The distribution of a variable (i.e. how frequent are its values) is a very useful tool to understand the behavior of a given dataset. In my case, I was exploring this reddit dataset and trying to see how the upvotes of different submissions are distributed.

Although gnuplot is a great tool to visualize data, plotting distribution of variables from external files is not very intuitive. To plot the distribution in linear axes we can use the **smooth frequency** option:

# Configure the output

set terminal png

set output "dist_linear_axes.png"

# Define a bin() function to aggregate close x-values.

bin_width = 5

bin(x) = bin_width * floor(x / bin_width)

# Apply the bin() function and save result to "temp.dat"

set table "temp.dat"

plot "data.dat" using (bin($1)):(1.0)

unset table

# Plot the result using linear scale.

set xlabel "Number of Upvotes"

set ylabel "Count"

set nokey

plot "temp.dat" using 1:2 smooth frequency with points

First I define a bin() function to group close x values. In this example I have used a bin width of 5. That means, for example, that values 2 and 4 will be grouped into the same bin. Intuitively, the next step would be to use the plot command as follows:

plot "temp.dat" using (bin($1):(1.0) smooth frequency with points

However this will not work as expected. The reason is that gnuplot will first group x values and only after that apply the bin() function.
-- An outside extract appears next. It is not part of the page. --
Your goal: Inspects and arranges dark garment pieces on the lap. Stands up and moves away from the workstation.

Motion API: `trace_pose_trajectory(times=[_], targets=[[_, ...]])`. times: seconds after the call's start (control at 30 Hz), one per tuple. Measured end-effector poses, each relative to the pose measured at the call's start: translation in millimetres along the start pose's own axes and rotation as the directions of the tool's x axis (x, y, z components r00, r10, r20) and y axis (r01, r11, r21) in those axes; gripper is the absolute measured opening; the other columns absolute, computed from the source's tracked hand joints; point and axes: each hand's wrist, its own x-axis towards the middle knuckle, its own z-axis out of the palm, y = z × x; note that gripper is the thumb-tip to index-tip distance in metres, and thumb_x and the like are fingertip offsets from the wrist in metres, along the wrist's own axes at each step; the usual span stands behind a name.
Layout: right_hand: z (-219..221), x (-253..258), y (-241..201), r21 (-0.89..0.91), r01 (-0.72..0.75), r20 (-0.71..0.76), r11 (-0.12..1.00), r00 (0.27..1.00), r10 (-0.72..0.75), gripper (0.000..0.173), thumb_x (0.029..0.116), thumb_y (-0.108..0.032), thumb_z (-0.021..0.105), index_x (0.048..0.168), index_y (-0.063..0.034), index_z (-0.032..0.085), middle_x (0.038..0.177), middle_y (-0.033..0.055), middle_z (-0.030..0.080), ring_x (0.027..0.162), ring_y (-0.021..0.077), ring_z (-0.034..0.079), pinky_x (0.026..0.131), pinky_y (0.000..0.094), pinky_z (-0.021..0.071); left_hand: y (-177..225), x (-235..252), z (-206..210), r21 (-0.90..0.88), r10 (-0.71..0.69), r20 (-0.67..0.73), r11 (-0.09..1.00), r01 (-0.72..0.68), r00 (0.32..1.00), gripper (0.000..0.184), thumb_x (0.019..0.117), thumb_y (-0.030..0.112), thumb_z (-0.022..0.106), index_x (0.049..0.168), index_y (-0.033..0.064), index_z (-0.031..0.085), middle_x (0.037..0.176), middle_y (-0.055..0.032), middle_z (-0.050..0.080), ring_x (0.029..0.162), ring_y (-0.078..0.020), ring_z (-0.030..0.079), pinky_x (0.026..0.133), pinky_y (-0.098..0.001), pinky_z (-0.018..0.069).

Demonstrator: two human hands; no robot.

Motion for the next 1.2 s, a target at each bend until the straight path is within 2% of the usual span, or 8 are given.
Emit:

Instead, we want to apply the bin() function before smooth frequency groups the x values. To achieve this result I have applied the bin() function and saved the results to temporary file ("temp.dat") using the set table command. The final result will look like this:

Distribution in linear axes (it does not look very nice!) |

As we can see, the result does not look very good. Most of the points got clustered in the bottom of the plot. The reason is that the range of x and y values is big and does not allows us to see the shape of the distribution. Often, when we have variables that span a big range of values, it is useful to use log scale axes.

## Log scale axes

We can tell gnuplot to use log scales axes by using the set **logscale** command:

set logscale xy

However, in this case (plotting distributions) we have a
little problem: gnuplot applies the log function to the x and y values before
applying the **using smooth** option. Since in our case the y values are all 1 and
log(1) = 0, the count for each bin will also be zero.
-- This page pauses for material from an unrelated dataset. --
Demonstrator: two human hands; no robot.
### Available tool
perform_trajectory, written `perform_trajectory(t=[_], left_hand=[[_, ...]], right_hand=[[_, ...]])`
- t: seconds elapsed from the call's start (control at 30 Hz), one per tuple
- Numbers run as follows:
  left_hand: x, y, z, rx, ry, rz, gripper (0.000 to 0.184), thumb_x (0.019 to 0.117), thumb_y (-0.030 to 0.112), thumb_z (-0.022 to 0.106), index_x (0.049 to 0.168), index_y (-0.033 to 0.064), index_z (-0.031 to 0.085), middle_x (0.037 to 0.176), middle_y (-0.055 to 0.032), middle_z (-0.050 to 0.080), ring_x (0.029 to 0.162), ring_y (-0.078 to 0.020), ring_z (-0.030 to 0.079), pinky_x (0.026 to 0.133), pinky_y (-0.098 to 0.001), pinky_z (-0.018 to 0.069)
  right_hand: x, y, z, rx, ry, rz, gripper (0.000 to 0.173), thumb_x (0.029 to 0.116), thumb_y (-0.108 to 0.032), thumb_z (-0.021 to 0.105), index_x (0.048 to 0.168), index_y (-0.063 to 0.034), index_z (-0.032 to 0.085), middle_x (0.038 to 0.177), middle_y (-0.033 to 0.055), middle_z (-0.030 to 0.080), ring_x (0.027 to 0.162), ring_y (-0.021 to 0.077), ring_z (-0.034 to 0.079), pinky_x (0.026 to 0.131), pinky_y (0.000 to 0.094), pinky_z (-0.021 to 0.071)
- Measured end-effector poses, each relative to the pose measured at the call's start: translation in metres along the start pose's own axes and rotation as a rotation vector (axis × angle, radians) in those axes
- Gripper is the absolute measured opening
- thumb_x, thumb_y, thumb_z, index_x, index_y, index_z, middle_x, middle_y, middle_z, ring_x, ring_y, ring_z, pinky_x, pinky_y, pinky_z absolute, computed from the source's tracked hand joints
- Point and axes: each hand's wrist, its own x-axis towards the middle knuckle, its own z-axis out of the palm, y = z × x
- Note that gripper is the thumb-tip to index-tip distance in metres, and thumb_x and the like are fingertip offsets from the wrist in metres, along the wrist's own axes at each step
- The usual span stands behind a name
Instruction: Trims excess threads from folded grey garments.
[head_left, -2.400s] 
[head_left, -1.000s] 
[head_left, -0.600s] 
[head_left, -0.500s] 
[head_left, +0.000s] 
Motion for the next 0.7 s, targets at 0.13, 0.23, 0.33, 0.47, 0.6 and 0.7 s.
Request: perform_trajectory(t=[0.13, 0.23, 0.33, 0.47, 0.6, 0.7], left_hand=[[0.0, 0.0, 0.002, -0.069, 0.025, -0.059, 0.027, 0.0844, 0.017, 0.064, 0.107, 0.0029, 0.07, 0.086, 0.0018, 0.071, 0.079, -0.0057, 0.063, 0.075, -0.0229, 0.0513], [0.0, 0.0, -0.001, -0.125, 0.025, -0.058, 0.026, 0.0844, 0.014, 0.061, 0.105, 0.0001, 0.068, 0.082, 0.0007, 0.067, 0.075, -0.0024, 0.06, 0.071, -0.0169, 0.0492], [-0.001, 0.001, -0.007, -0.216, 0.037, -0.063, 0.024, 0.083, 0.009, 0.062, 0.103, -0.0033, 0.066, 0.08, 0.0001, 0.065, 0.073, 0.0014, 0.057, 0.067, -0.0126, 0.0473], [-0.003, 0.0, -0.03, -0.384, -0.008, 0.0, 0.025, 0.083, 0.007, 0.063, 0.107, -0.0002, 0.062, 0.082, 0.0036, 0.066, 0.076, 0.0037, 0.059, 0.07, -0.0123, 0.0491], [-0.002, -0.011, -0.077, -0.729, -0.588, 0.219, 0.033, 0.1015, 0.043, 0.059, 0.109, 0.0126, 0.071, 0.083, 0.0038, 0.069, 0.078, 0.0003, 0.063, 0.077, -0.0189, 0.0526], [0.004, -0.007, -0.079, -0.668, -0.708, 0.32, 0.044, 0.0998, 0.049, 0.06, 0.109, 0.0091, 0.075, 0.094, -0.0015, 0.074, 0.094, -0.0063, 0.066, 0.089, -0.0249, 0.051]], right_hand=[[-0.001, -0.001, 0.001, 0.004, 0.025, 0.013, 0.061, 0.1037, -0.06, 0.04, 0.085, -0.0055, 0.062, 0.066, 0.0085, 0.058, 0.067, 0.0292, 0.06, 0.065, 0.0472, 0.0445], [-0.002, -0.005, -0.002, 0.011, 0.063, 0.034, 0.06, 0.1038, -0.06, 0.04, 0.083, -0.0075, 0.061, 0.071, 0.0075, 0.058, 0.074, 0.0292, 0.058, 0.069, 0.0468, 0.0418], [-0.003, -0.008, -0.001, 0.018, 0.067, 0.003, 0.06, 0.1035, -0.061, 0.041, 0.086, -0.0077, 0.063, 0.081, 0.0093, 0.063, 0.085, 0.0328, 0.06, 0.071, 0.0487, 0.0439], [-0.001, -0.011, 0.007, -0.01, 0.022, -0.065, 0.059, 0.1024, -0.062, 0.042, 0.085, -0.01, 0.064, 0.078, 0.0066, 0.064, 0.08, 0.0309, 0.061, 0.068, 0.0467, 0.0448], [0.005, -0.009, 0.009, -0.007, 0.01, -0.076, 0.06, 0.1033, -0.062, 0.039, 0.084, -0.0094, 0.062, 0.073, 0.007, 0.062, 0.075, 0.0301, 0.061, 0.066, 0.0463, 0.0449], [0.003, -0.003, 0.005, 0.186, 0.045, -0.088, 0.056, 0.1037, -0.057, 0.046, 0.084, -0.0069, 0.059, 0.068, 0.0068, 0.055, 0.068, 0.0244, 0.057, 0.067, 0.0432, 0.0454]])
We can solve this problem by using a second temporary file. First we save the results from smooth frequency options and then we tell gnuplot to use the log scale:

# Configure the output

set terminal png

set output "dist_log_axes.png"

# Define a bin() function to aggregate close x-values.

bin_width = 5

bin(x) = bin_width * floor(x / bin_width)
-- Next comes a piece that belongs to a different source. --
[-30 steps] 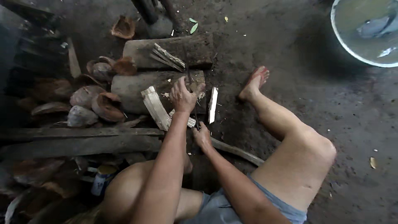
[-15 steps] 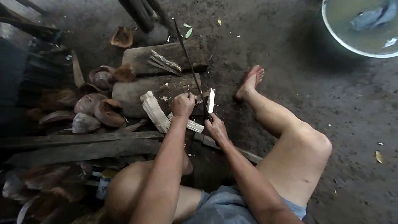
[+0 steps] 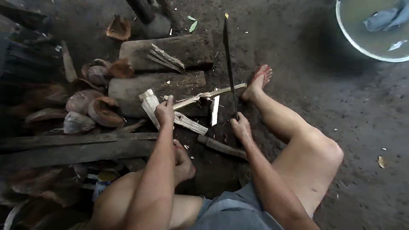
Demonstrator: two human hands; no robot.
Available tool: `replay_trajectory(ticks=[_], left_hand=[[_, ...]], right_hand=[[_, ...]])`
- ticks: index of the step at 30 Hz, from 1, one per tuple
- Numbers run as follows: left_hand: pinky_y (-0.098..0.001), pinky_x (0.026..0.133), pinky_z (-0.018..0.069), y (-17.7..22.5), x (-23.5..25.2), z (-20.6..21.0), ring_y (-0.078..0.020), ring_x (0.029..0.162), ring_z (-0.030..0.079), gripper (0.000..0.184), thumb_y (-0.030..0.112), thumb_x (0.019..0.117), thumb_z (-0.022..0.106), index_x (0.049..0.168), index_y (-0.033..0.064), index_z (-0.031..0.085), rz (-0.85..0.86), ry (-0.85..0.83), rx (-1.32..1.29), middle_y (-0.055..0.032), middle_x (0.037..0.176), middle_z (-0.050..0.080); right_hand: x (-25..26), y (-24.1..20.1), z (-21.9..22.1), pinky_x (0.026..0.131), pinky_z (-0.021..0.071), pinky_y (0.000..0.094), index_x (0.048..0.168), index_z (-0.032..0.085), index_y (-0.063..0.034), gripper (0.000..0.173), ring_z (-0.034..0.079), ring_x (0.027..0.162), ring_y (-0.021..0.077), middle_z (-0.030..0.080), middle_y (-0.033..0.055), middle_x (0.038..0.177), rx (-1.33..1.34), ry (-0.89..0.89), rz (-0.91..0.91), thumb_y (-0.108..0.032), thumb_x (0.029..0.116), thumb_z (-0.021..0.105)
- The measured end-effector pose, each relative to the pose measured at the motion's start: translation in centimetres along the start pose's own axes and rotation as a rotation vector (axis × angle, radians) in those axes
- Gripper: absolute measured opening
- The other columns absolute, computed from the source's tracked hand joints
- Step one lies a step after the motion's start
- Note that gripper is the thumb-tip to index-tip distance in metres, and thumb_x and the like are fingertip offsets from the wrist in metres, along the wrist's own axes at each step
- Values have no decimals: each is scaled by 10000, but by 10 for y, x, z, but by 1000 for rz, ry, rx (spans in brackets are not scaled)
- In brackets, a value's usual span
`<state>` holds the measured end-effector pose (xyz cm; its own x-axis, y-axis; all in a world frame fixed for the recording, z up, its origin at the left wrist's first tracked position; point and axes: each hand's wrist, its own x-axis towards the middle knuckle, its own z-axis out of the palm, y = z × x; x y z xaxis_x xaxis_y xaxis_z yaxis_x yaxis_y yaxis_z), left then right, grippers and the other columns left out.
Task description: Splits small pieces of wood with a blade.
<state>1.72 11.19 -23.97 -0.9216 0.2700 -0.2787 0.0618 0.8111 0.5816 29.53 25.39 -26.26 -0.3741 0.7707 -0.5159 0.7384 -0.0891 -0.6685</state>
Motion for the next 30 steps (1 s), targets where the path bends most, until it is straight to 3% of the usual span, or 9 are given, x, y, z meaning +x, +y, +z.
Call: replay_trajectory(ticks=[4, 6, 9, 12, 13, 16, 20, 25, 30], left_hand=[[-653, 937, 508, 29, -13, -4, -401, 1023, 699, 698, 679, 1001, 476, 1108, 45, 749, 126, -59, 61, -217, 1048, 734], [-630, 999, 506, 35, -21, -4, -370, 1108, 691, 653, 667, 966, 567, 1197, 79, 731, 184, -153, 106, -185, 1148, 731], [-643, 1028, 497, 40, -29, -5, -377, 1188, 657, 539, 476, 921, 745, 1329, 131, 676, 241, -384, 267, -174, 1258, 697], [-631, 983, 522, 52, -45, -17, -334, 1109, 701, 364, 423, 968, 690, 1239, 189, 754, 254, -428, 330, -122, 1162, 748], [-630, 936, 541, 58, -51, -28, -325, 1038, 718, 332, 424, 984, 660, 1190, 188, 769, 232, -415, 288, -120, 1096, 758], [-624, 872, 564, 75, -65, -70, -322, 955, 729, 347, 450, 997, 639, 1181, 181, 758, 172, -343, 174, -135, 1058, 751], [-630, 867, 562, 86, -60, -96, -366, 932, 721, 435, 469, 968, 680, 1203, 105, 720, 193, -225, 264, -183, 1055, 727], [-654, 943, 524, 77, -34, -53, -431, 1049, 691, 584, 528, 889, 767, 1168, 18, 705, 259, -137, 284, -235, 1070, 721], [-639, 969, 523, 71, -22, -17, -416, 1078, 687, 616, 490, 827, 843, 1210, 36, 680, 291, -234, 193, -230, 1114, 712]], right_hand=[[-19, 1, 50, 802, 569, 510, 1319, 641, -151, 369, 701, 886, 252, 722, 112, 1005, 21, -83, -54, -284, 990, 541], [-15, 13, 80, 742, 579, 498, 1309, 631, -148, 365, 702, 814, 248, 715, 112, 970, 34, -124, -39, -287, 991, 518], [-2, 36, 108, 780, 569, 535, 1375, 563, -137, 394, 704, 889, 308, 704, 163, 1060, -1, -210, 99, -288, 1015, 506], [5, 43, 109, 887, 547, 563, 1427, 529, -120, 430, 682, 1052, 336, 682, 190, 1192, 45, -249, 198, -277, 1028, 514], [7, 42, 105, 875, 546, 555, 1422, 535, -112, 426, 674, 1037, 330, 674, 193, 1189, 84, -256, 218, -272, 1027, 519], [9, 41, 101, 723, 558, 478, 1364, 563, -105, 385, 658, 833, 263, 660, 159, 1058, 193, -271, 246, -258, 1011, 535], [5, 36, 93, 594, 553, 434, 1234, 621, -86, 316, 624, 635, 223, 652, 121, 872, 234, -220, 236, -274, 987, 556], [-39, 33, 70, 564, 539, 452, 1240, 634, -92, 335, 619, 625, 229, 647, 114, 836, 201, -144, 124, -248, 955, 552], [-72, 17, 46, 569, 574, 410, 1282, 634, -107, 380, 635, 585, 173, 670, 56, 786, 163, -104, -218, -346, 1012, 515]])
# Apply the bin() function and save result to "temp.dat"

set table "temp.dat"

plot "data.dat" using (bin($1)):(1.0)

unset table

# Apply smooth frequency and save result to "temp2.dat"

set table "temp2.dat"

plot "temp.dat" using 1:2 smooth frequency with points

unset table

# Plot the result using log scale.

set xlabel "Number of Upvotes"

set ylabel "Count"

set nokey

set logscale xy

plot "temp2.dat" using 1:2 with points

And here is the resulting plot:

Distribution using log axes. |